EXERCISE AIM:
Take the lines below beginning at the line that has "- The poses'" and stopping after the line that has "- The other", and print them exactly as they are, with no other lines.
· · · · · · ·
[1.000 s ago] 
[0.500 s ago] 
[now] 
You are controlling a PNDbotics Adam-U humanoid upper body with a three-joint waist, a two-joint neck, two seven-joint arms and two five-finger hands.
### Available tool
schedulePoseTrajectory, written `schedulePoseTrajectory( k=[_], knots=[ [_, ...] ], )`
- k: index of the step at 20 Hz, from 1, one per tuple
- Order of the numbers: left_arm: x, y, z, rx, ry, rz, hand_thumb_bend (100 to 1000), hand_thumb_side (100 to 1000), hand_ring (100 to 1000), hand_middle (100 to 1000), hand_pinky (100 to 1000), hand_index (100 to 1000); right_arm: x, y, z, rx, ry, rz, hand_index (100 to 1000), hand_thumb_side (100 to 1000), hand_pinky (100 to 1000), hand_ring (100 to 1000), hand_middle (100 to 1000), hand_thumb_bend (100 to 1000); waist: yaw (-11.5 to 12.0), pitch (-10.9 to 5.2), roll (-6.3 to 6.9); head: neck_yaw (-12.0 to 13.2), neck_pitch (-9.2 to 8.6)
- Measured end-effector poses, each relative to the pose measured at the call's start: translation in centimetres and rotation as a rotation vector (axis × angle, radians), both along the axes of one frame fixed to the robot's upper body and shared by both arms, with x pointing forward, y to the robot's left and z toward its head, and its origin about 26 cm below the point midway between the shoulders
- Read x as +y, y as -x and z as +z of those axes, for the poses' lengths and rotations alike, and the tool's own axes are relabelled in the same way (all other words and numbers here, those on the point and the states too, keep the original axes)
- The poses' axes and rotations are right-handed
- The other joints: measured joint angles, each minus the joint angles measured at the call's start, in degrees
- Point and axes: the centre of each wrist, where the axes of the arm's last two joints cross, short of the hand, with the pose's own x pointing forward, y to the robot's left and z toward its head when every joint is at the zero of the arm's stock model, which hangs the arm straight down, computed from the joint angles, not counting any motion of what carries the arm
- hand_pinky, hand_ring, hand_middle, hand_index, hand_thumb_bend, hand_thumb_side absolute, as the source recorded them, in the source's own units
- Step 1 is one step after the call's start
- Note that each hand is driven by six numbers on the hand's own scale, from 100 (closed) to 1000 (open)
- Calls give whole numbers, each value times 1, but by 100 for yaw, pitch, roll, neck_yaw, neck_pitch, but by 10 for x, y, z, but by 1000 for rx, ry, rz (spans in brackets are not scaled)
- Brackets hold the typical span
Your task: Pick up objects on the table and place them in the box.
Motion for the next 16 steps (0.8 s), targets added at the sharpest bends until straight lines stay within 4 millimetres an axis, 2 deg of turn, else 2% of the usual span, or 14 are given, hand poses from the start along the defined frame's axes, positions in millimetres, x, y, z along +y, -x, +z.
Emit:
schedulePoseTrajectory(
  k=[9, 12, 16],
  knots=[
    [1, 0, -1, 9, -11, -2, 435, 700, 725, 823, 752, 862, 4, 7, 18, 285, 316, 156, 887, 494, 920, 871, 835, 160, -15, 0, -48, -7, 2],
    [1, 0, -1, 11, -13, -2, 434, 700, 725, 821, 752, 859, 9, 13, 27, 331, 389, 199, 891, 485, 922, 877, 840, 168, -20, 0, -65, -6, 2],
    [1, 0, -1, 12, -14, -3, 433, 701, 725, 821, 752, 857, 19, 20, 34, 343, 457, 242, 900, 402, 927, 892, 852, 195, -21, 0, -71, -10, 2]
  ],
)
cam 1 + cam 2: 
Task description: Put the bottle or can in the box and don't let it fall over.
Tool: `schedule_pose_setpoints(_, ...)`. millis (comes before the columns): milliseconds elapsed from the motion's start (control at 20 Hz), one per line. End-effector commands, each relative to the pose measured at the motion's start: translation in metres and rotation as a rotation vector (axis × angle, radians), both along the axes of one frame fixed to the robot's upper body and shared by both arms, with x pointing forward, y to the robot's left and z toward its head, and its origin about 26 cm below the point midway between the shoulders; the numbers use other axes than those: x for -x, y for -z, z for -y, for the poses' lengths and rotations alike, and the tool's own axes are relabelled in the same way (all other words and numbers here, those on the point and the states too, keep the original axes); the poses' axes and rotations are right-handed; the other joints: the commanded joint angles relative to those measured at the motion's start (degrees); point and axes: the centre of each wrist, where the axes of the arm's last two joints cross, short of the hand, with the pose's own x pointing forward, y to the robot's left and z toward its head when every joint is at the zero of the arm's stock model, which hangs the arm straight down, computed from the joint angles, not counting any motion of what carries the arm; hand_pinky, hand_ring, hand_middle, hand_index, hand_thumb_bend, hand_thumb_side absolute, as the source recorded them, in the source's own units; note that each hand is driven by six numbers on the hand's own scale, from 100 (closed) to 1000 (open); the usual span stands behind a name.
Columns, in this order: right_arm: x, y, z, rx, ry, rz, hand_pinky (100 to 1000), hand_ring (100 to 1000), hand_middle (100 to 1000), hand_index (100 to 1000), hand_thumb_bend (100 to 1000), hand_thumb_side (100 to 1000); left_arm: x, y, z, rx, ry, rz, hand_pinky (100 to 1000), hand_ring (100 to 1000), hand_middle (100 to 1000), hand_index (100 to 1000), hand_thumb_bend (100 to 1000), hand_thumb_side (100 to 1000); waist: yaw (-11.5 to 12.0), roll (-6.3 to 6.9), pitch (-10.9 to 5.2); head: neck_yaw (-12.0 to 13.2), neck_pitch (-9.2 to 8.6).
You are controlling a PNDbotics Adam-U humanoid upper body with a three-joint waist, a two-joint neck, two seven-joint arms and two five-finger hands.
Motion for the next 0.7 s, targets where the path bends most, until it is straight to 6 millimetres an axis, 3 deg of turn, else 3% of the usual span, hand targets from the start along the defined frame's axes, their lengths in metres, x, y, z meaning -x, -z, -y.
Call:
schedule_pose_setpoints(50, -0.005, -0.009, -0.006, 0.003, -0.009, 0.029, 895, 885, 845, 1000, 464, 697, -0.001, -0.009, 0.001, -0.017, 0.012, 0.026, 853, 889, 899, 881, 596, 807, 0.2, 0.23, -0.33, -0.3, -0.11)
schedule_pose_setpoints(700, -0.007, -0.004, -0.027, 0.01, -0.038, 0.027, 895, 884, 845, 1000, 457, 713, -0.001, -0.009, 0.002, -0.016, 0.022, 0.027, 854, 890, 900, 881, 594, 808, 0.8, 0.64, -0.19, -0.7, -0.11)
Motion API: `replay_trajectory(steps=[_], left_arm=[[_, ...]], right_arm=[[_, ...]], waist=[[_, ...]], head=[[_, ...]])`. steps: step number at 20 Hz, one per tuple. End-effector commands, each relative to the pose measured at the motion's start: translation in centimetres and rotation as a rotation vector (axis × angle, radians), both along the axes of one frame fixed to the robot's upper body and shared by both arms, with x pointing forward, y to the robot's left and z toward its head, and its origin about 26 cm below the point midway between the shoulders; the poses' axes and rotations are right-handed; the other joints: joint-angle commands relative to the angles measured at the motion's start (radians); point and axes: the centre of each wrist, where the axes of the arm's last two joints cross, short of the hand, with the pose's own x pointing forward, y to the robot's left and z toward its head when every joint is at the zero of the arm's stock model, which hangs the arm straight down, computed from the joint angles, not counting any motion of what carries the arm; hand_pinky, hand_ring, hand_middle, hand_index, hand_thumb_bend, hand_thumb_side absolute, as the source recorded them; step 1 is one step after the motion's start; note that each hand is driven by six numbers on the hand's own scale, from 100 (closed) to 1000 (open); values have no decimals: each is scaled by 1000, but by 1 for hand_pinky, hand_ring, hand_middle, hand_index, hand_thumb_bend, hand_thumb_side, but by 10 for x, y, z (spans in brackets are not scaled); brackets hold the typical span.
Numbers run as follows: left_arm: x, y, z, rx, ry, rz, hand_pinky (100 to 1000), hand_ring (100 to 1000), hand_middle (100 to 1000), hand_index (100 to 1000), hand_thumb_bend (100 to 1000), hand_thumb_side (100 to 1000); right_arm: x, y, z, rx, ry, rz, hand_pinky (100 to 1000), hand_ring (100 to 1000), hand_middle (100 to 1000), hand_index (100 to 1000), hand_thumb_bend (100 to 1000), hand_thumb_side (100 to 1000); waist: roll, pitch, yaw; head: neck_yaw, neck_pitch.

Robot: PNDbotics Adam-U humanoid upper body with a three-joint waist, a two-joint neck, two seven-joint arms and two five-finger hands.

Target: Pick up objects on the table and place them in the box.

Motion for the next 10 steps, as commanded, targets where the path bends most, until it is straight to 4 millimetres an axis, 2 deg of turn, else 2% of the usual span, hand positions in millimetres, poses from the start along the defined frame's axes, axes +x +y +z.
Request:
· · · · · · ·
OUTPUT OF THE TASK:
- The poses' axes and rotations are right-handed
- The other joints: measured joint angles, each minus the joint angles measured at the call's start, in degrees

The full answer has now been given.